Dans une contribution publiée en juin 2010, Pierre Verluise directeur de recherche à l’Institut de Recherche en Relation Internationale (IRIS) indiquait que «dans le contexte d’une campagne électorale, le candidat à la présidence de la République française Nicolas Sarkozy évoque le 7 février 2007 à l’occasion d’un discours prononcé à Toulon son projet d’une «Union méditerranéenne» (UM). Il s’inscrit alors dans une optique intergouvernementale méditerranéo-centrée plutôt que communautaire. Il s’agit d’offrir à tous les pays riverains de la Méditerranée – et seulement eux – un processus de partenariat égalitaire pour construire un destin commun, en s’inspirant du précédent de la Communauté économique européenne (CEE). Des structures et un budget propres permettraient de mettre en place des politiques spécifiques. N. Sarkozy n’entend donc pas laisser à l’UE l’opportunité de donner son avis. Voilà un biais de départ qui hypothèque lourdement le développement du projet. Imagine-t-on un instant la France se sentir engagée par de vagues promesses électorales formulées par un candidat à la présidentielle d’un autre pays membre de l’UE ? L’hypothèse fait sourire. C’est un peu ce qui s’est passé hors des frontières hexagonales pour ce projet. » Verluise souligne aussi que le cadeau fait par Israël à l’UPM n’était pas pour favoriser le succès. «La guerre conduite par Israël dans la bande de Ghaza du 27 décembre 2008 au 17 janvier 2009 survient alors que l’UpM est en phase de démarrage.

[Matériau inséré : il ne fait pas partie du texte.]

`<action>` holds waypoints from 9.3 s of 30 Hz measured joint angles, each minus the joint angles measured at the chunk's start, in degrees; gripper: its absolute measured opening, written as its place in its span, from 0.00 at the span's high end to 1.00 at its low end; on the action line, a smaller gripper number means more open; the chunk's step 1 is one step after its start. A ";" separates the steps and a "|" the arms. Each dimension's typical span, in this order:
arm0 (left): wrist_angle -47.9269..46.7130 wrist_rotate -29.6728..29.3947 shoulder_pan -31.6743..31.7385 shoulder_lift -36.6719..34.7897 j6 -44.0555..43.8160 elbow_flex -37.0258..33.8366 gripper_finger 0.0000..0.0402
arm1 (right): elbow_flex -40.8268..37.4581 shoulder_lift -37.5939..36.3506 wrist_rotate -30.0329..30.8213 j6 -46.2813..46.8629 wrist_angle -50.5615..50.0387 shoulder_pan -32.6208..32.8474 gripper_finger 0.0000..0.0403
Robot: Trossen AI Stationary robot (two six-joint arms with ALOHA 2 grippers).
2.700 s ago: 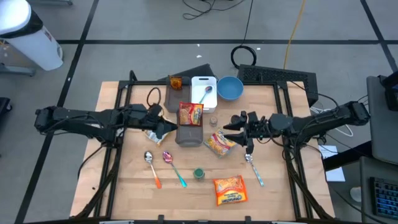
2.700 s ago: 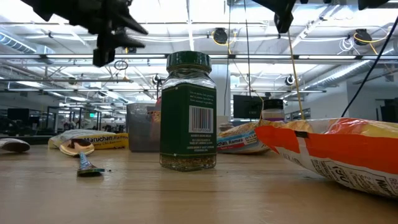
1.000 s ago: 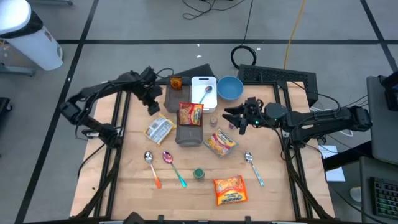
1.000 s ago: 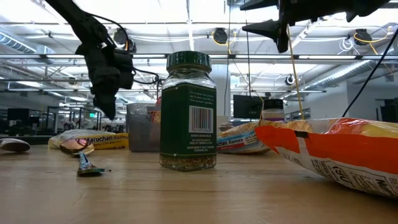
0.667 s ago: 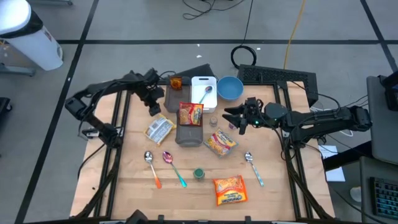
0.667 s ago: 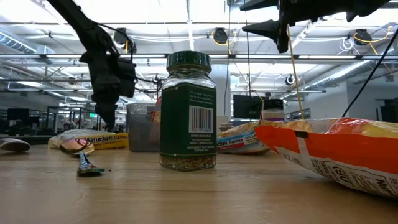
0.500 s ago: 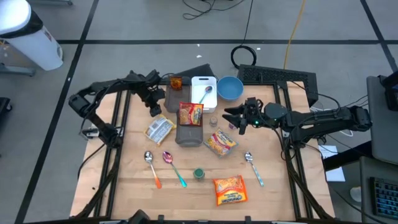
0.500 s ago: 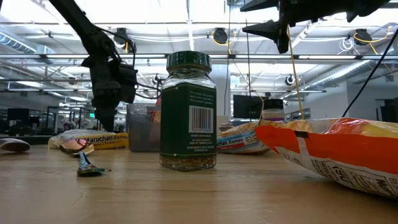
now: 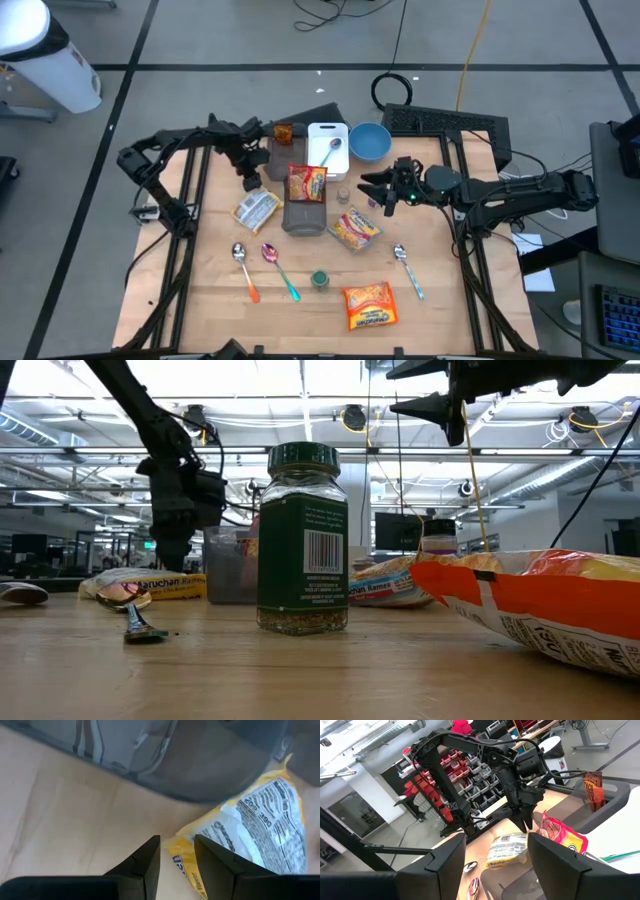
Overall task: Pick & Place Food Item
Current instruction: Put the yellow noodle pack into the bottom black bin
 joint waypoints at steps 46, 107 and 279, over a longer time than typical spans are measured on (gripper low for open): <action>-11.61 -5.68 5.11 -0.23 2.02 -0.03 0.99 | -0.01 0.01 -0.02 1.29 -0.40 0.00 0.48; -18.34 5.87 -7.31 -29.73 -16.89 38.15 1.00 | 4.98 3.59 -3.24 -8.23 6.86 -1.59 0.45; -8.20 7.02 -27.85 -9.03 -15.50 47.94 0.56 | 50.75 34.68 -45.84 -19.97 -33.29 -15.08 1.00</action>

L’opération «plomb durci» est venue d’emblée démontrer que le conflit israélo-palestinien bloque ou ralentit jusqu’aux politiques sectorielles prévues par l’UpM. Les réunions de l’Union pour la Méditerranée prévues entre janvier et avril 2009 ont été reportées, selon les sources diplomatiques françaises.» Et Verluise de conclure : «N’en déplaise aux inspirateurs de ce projet, la politique communautaire ne se décide pas sur les estrades électorales. L’ignorer s’avère contreproductif.

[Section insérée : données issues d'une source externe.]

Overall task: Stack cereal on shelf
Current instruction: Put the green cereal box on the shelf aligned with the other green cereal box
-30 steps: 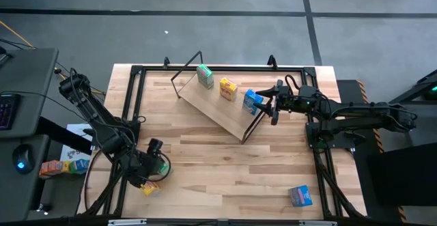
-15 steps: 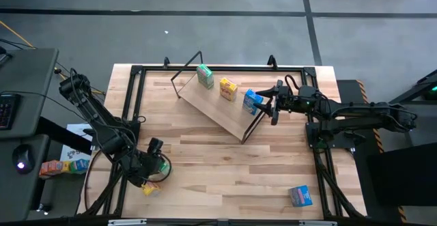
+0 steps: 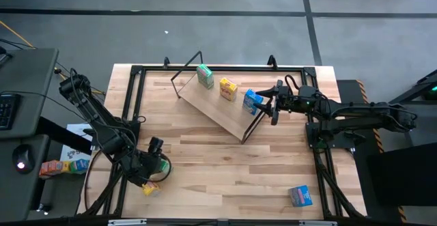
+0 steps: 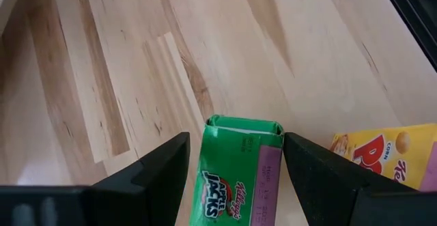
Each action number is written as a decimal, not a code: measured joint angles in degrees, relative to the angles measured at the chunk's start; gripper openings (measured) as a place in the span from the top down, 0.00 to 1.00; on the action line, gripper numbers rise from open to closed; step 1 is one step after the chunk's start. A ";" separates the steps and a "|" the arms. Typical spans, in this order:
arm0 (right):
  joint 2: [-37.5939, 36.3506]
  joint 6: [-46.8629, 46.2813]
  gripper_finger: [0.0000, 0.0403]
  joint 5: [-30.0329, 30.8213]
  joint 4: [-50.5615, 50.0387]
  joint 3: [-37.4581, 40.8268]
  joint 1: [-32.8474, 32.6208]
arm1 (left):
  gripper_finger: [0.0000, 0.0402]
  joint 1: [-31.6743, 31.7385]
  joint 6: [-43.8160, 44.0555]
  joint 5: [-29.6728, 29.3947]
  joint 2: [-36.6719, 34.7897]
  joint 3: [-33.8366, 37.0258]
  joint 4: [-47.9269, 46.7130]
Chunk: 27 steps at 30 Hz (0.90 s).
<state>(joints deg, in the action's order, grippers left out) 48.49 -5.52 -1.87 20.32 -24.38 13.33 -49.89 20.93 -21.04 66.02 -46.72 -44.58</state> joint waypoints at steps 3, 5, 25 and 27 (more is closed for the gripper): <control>0.00 0.00 0.40 0.00 -0.07 0.00 0.01 | 0.43 0.00 -0.06 0.23 0.00 0.00 0.00; 0.00 0.00 0.40 0.00 -0.11 0.00 0.02 | 0.43 0.00 -0.06 1.72 0.00 0.00 -0.04; 0.00 0.00 0.40 0.00 -0.42 0.00 0.02 | 0.38 -0.02 -2.62 2.47 -0.02 0.02 -0.04; 0.00 0.00 0.40 0.00 -0.42 0.00 0.01 | 0.35 -0.02 -2.62 2.41 -0.02 0.02 -0.08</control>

Si l’UPM semble enfin décoller au terme de sa deuxième année, c’est aussi parce que des investisseurs français, italiens, marocains et égyptiens viennent compléter les moyens – relativement limités – de l’Union européenne (Commission européenne, Banque européenne d’investissement). Rappelons que ce sont les États membres de l’UE qui rechignent à porter le budget communautaire au-delà de 1% du RNB de l’Europe communautaire. Reste à savoir si ce choix optimise les chances de l’UE.» Le report du 21 novembre vient confirmer que l’optimisme n’est pas au rendez- vous.